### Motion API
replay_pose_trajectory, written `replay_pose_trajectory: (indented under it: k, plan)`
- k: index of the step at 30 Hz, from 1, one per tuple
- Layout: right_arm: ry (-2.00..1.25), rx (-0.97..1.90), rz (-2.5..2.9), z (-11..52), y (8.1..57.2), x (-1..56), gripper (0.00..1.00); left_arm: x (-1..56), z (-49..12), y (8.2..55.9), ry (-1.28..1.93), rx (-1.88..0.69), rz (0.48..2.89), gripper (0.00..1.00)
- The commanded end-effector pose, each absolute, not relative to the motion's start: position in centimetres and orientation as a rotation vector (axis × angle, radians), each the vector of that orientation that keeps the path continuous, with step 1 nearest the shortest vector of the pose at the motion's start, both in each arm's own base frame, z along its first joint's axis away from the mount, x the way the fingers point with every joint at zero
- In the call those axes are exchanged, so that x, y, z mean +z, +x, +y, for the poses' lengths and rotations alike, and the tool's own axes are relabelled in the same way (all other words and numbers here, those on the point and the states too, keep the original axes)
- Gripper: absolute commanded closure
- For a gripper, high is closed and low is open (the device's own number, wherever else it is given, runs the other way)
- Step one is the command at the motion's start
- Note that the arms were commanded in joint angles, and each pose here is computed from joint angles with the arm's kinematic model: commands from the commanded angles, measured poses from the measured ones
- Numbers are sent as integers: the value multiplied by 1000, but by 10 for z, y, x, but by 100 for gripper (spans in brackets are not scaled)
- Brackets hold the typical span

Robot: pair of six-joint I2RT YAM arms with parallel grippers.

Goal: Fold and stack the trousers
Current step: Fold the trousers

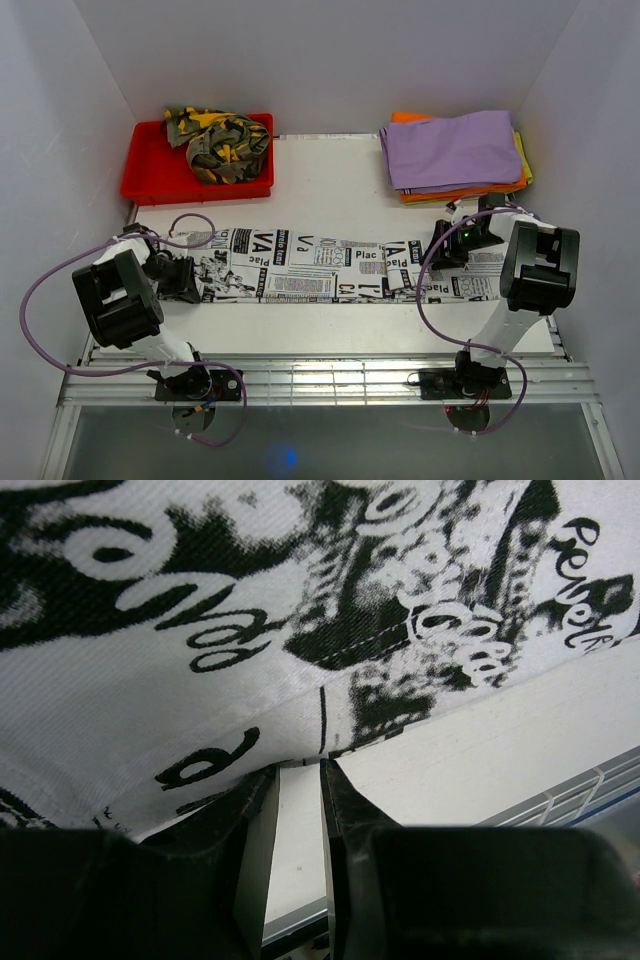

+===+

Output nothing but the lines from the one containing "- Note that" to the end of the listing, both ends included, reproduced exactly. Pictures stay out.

- Note that the arms were commanded in joint angles, and each pose here is computed from joint angles with the arm's kinematic model: commands from the commanded angles, measured poses from the measured ones
- Numbers are sent as integers: the value multiplied by 1000, but by 10 for z, y, x, but by 100 for gripper (spans in brackets are not scaled)
- Brackets hold the typical span

Robot: pair of six-joint I2RT YAM arms with parallel grippers.

Goal: Fold and stack the trousers
Current step: Fold the trousers

The response has been given in full.